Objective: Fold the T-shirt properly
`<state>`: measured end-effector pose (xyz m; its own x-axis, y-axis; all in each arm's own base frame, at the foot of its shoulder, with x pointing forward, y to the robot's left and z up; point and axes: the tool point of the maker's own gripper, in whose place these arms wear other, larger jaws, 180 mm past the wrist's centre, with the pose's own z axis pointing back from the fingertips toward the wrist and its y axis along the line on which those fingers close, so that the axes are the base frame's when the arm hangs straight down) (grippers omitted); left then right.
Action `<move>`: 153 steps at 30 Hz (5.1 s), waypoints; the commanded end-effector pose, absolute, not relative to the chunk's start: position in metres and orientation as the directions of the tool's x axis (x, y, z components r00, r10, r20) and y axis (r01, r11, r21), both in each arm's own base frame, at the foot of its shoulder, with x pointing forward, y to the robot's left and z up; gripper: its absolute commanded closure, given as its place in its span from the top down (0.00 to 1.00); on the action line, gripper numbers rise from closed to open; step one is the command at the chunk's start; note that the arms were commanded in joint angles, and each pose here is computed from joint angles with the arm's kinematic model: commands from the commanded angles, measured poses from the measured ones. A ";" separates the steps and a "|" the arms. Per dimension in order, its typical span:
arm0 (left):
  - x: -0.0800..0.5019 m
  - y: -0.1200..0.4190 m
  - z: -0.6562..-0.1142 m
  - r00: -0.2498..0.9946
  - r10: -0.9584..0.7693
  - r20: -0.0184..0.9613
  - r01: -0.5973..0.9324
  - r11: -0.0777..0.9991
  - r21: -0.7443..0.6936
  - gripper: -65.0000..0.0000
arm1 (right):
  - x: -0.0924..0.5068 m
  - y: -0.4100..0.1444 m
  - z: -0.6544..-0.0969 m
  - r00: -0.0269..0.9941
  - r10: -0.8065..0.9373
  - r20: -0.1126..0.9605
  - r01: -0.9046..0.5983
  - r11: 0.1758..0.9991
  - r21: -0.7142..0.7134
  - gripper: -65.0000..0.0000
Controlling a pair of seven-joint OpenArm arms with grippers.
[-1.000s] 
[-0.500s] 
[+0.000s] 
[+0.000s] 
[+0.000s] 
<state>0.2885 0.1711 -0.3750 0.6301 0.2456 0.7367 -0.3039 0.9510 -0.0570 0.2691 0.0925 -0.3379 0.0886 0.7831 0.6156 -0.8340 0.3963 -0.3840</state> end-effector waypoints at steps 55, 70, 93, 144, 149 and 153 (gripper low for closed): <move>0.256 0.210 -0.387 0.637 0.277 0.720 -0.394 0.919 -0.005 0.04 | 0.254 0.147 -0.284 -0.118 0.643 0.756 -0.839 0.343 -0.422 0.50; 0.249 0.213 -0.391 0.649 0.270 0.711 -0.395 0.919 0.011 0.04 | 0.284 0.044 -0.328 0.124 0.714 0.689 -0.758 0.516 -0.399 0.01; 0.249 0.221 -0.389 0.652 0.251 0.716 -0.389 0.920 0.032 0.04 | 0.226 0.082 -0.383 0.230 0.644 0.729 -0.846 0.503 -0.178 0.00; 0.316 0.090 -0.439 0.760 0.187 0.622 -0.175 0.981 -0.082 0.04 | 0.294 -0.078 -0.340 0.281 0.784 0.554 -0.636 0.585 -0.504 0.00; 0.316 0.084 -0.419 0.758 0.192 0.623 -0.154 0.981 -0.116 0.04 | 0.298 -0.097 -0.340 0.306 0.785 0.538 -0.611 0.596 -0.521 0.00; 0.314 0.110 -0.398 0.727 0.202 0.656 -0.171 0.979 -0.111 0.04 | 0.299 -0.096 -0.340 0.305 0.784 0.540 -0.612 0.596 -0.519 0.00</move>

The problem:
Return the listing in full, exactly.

Problem solution:
Objective: Fold the T-shirt properly
`<state>`: measured end-effector pose (xyz m; its own x-axis, y-axis; all in each arm's own base frame, at the foot of its shoulder, with x pointing forward, y to the robot's left and z up; point and axes: the tool point of the maker's own gripper, in whose place these arms wear other, larger jaws, 180 mm past the wrist's centre, with the pose's own z axis pointing back from the fingertips toward the wrist and its y axis along the line on which those fingers close, so that the axes are the base frame's when the arm hangs straight down) (grippers omitted); left then right.
Action `<move>`: 153 steps at 30 Hz (5.1 s), waypoints; the commanded end-effector pose, absolute, not relative to the chunk's start: position in metres and orientation as the directions of the tool's x axis (x, y, z components r00, r10, r20) and y axis (r01, r11, r21), both in each arm's own base frame, at the foot of its shoulder, with x pointing forward, y to the robot's left and z up; gripper: its absolute commanded closure, given as its place in its span from the top down (0.00 to 1.00); on the action line, gripper numbers rise from closed to open; step one is the command at the chunk's start; note that the arms were commanded in joint angles, and each pose here is computed from joint angles with the arm's kinematic model: commands from the commanded angles, measured poses from the measured ones. A ";" separates the steps and a "|" the arms. Per dimension in order, its typical span:
arm0 (left):
  - x: -0.0800..0.5019 m
  - y: -0.1200..0.4190 m
  - z: -0.6562..-0.1142 m
  - r00: -0.2498..0.9946
  - r10: -0.9584..0.7693
  - r20: -0.0184..0.9613
  - r01: -0.5973..0.9324
  - r11: -0.0777..0.9991
  - r21: -0.7443..0.6936
  - gripper: -65.0000..0.0000
arm1 (right):
  - x: -0.0924..0.5068 m
  - y: -0.4100..0.1444 m
  - z: -0.6544..-0.0969 m
  - r00: -0.0269..0.9941
  - r10: -0.8065..0.9373
  - r20: -0.1126..0.9605
  - r01: -0.9046..0.5983
  - r11: 0.1758..0.9991
  - r21: -0.7142..0.7134
  - gripper: -65.0000..0.0000
Controlling a pair of seven-joint OpenArm arms with grippers.
[-1.000s] 
[-0.500s] 
[+0.000s] 
[+0.000s] 
[+0.000s] 
<state>0.2885 0.1711 -0.3750 0.6301 0.2456 0.7367 -0.3039 0.9510 -0.0570 0.2691 0.0925 -0.3379 0.0886 0.7831 0.6156 -0.8340 0.3963 -0.3840</state> end-effector waypoints at steps 55, 70, 93, 144, 149 and 153 (gripper low for closed): <move>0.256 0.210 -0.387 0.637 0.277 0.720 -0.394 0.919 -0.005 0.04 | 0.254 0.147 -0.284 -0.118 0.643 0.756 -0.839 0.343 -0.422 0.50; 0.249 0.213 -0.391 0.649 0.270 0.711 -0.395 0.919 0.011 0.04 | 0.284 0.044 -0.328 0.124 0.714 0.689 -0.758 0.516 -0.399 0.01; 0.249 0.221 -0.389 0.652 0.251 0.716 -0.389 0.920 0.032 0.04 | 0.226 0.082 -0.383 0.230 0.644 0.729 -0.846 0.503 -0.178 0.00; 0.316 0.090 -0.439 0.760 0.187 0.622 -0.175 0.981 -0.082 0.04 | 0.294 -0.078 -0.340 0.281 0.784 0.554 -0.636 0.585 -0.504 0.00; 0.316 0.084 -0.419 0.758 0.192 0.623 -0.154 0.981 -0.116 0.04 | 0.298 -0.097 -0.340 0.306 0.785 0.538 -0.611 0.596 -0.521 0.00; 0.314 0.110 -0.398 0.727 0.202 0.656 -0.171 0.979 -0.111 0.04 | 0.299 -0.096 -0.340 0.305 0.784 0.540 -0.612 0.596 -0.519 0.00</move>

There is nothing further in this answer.